From an aviation point of view, the new wave of emigrants is good for us I guess. Maybe my generations will be the ones being targeted by the "Aer Lingus - You're Home" adverts in years to come. At least they will have a new batch of ex-pats to fly home a couple of times a year.


User currently offlineToulouse From Switzerland, joined Apr 2005, 2759 posts, RR: 57
Reply 19, posted (4 years 2 months 3 weeks 6 days 15 hours ago) and read 14788 times:

Quoting bestwestern (Reply 13):

Bestwestern, I haven't been posting in a long time (yet following the threads) for a number of personal reasons, but can I say I could not agree more with your post. The doom and gloom in the Irish media is sickening with a capital "S". I'm still a bit younger than Kaitak (sorry Kaitak   ) and only at sweet 35, yet older than quite a few of our contributors.

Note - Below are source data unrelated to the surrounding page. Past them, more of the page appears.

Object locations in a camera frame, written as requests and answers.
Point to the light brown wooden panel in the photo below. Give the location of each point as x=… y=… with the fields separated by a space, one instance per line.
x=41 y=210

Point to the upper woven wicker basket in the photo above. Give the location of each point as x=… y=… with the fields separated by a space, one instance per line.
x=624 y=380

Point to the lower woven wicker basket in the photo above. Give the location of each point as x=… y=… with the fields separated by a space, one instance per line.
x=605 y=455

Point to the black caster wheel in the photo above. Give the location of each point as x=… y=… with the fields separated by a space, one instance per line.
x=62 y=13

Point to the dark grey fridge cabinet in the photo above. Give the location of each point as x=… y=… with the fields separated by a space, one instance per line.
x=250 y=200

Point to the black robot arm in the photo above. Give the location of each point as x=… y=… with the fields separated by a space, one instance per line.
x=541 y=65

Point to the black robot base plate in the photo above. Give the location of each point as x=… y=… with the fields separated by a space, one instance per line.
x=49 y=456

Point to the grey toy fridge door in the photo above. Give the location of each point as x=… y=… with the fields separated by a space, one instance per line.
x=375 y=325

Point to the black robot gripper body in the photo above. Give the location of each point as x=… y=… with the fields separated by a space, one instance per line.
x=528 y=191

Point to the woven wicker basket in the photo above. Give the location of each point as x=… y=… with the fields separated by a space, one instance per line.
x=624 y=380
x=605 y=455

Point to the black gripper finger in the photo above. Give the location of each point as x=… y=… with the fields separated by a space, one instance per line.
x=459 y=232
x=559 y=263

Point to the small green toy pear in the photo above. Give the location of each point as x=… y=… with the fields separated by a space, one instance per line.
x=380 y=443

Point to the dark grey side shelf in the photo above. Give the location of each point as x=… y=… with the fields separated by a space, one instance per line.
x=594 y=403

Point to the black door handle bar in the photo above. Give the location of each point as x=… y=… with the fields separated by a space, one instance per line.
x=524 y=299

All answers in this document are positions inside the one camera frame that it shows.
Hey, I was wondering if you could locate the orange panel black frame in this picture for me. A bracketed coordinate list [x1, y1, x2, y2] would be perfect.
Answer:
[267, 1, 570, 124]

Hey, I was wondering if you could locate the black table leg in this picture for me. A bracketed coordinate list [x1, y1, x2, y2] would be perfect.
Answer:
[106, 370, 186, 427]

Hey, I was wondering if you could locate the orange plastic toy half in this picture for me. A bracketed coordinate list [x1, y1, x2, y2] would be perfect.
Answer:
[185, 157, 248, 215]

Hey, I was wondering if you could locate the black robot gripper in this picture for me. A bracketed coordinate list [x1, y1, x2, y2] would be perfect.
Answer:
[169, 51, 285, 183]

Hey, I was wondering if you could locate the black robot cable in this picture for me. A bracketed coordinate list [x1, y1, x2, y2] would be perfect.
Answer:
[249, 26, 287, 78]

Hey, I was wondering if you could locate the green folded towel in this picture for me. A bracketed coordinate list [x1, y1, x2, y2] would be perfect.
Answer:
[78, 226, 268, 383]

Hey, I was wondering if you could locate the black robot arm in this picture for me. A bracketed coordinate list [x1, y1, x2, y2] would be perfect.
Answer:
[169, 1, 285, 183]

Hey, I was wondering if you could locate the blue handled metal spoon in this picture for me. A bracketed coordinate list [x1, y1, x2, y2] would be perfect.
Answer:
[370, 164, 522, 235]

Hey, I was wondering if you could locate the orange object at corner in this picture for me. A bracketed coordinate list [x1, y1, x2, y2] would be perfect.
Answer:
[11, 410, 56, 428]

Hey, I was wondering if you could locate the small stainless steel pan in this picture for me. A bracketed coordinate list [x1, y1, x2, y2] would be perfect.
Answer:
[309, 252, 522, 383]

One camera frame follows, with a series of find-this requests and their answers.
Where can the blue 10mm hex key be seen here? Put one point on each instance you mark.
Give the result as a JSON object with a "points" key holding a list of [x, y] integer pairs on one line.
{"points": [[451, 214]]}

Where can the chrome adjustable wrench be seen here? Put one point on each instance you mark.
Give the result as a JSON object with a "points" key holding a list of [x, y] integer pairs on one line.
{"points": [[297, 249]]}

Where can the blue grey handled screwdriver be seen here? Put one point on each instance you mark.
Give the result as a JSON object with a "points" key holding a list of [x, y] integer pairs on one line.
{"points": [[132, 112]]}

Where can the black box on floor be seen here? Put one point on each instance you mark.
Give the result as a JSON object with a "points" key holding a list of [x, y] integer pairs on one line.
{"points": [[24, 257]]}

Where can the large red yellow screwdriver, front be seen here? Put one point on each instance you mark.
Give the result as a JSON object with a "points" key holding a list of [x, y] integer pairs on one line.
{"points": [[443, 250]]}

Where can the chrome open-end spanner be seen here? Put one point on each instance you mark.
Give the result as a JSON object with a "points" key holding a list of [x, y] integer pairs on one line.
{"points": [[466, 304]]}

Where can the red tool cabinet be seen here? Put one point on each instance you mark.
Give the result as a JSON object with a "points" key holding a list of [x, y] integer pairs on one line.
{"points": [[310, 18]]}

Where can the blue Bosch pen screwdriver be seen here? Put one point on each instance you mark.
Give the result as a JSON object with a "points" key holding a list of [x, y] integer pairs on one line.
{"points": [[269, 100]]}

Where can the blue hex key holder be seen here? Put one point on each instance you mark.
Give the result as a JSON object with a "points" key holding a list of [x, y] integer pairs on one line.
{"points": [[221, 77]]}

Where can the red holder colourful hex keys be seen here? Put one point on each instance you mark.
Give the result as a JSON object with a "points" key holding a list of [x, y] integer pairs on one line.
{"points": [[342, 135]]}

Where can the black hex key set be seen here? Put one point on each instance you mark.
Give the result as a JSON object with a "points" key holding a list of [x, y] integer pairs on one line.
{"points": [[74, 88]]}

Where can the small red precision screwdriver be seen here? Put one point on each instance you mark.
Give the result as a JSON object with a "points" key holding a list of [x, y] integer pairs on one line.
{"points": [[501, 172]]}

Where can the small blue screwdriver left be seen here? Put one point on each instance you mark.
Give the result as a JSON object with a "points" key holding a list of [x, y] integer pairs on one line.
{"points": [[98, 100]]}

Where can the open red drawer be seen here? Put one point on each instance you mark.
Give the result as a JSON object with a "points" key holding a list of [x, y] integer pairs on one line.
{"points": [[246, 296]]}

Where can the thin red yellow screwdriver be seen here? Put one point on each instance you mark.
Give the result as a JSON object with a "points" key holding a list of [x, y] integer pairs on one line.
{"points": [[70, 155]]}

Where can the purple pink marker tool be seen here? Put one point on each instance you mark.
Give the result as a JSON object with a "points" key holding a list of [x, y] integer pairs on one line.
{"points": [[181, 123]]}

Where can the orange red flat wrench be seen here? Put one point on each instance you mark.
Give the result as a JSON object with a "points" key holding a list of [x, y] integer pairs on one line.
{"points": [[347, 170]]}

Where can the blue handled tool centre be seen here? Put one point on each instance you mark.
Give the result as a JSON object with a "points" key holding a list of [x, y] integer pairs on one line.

Talking about age, since I returned to Ireland in March, I seem to be around a very young bunch of people much of the time (the cafe I go to every day for my "latte" or "expresso" - something impossible to get before I left Ireland in 1993 btw) and friends of my nephews and niece, all in the early to mid 20's. Now I've noticed two things amongst this age group here, there is definitely a core group who think Ireland is a great country, say they would hate to live anywhere else, and are confident things will improve... then there is a significant group I overhear saying everything is awful here, we're poor, and the only solution is to leave the country! I often feel like saying to them, if you think this is bad, you should have seen the place 10 to 20 years ago! Ireland, even today in this current GLOBAL recession, is at a stage of economic development and quality of living the Irish could only dream of 15/20 years ago and had anyone suggested we'd have these levels in Ireland in 20 years (today) they would have told you to stop dreaming.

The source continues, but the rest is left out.